*** Opening DATA TO PROCESS ***
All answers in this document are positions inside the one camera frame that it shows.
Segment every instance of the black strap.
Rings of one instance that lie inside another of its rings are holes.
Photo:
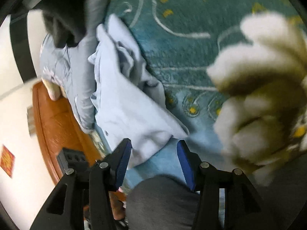
[[[27,15],[11,15],[10,37],[16,65],[23,82],[37,77],[28,40]]]

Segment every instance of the gray cloth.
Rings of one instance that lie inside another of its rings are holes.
*** Closing DATA TO PROCESS ***
**REQUIRED ACTION**
Look through the entries above; find each line with the word "instance" and copy it.

**TASK ANSWER**
Segment every instance of the black strap.
Rings of one instance that lie inside another of its rings are holes.
Segment every instance of the gray cloth.
Rings of one instance that lie inside another of its rings are holes.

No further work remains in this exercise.